Week 2, April 2026: Exploring Antibody Behavior Through Molecular Dynamics

Antibody research is increasingly supported by computational methods, such as structure prediction methods and molecular dynamics (MD) simulations, particularly to look at behavior over time under a defined set of simulation conditions. In recent literature, MD is being used less as a standalone technique and more as part of broader workflows that combine structure modeling, feature extraction, machine learning, and experimental characterization.

One example is the use of MD to complement static structure prediction rather than replace it. A recent paper on aggregation prediction describes a pipeline that starts from sequence, builds a structure with AlphaFold, refines and samples it with MD, and then derives surface-based features for machine learning. In that study, the authors used 100 ns MD trajectories of antibody variable fragments and reported that features combining local surface curvature and hydrophobicity correlated with aggregation rate in a 20-molecule dataset.
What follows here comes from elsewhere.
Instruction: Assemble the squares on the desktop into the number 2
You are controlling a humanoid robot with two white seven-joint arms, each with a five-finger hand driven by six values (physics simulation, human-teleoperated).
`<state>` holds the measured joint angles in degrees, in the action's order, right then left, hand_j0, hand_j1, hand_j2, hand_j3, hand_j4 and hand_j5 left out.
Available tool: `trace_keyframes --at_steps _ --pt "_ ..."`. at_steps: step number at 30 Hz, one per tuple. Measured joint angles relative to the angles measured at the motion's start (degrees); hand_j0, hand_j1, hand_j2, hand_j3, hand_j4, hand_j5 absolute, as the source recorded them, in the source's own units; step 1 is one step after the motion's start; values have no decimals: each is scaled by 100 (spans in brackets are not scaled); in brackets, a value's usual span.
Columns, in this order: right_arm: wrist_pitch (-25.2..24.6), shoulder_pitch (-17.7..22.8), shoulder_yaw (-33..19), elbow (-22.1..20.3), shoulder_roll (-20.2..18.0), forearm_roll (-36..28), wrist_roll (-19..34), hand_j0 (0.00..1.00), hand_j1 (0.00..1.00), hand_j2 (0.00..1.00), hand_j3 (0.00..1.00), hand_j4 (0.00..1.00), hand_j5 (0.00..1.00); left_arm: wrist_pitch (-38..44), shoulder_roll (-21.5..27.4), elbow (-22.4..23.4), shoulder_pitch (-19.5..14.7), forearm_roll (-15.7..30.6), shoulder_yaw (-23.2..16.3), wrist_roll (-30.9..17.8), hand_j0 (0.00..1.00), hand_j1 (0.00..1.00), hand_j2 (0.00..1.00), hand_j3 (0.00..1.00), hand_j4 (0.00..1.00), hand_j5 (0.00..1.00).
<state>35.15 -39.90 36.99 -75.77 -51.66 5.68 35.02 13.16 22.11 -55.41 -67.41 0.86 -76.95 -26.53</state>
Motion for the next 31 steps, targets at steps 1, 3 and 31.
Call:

Their central point is not that MD alone solves aggregation prediction, but that time-dependent structural descriptors may capture information missed by sequence-only or static structural descriptors.

A second use of MD is to look beyond the antigen-contacting loops alone. A study on framework mutations by UCL researchers argues that antibody engineering workflows often emphasize CDRs, whereas framework regions also contribute to structural support and can influence stability and function. The authors combined static structural analysis, MD simulations, and in vitro assays to design framework mutations in trastuzumab. They reported that some distal framework mutations could preserve antigen engagement while altering other functional properties, including effector-related behavior. This is a useful example of how MD is being applied not just to binding questions, but to broader questions about how local structural changes may relate to whole-antibody behavior.

MD is also being used more often in developability-related studies, especially where researchers want molecular-level descriptors for properties such as aggregation, viscosity, or self-interaction. An ADC perspective notes that physics-based approaches for antibodies are still dominated by docking and MD, while coarse-grained MD is used when longer timescales or larger systems are needed, such as antibody self-association. The same paper contrasts MD with machine learning in a measured way: ML is faster, but MD can provide mechanistic detail about interactions with excipients, buffers, ions, payloads, and partially unfolded states that may matter for formulation or aggregation behavior.

Another recent direction is the extension of MD into more complex antibody modalities. Antibody-drug conjugate (ADC) development introduces additional variables, including linker type, conjugation site, and drug-antibody ratio. Because payloads and linkers add flexibility and introduce new intramolecular interactions, researchers can use MD and related physics-based modeling to evaluate how linker and payload choices may affect accessibility, stability, and interactions with the antibody scaffold before extensive experimental iteration.

A new review places these examples into a broader context. It notes that MD remains widely used in antibody research despite major progress in deep-learning-based structure prediction, largely because many questions of interest involve ensemble properties, binding behavior, developability, or environmental effects that are not fully addressed by a single predicted structure. At the same time, conventional MD can be computationally expensive, and convergence and reproducibility need to be checked.

Taken together, these papers highlight how MD is increasingly used in antibody research as a follow-on step after structure modeling, especially when researchers need time-dependent structural features or mechanistic interpretation. Current work is also expanding from classic antibody-antigen questions toward framework engineering, developability, and complex formats such as ADCs. Furthermore, the most practical workflows appear to be hybrid ones, where MD is combined with AI-based structure generation, machine learning, and experimental assays rather than used in isolation.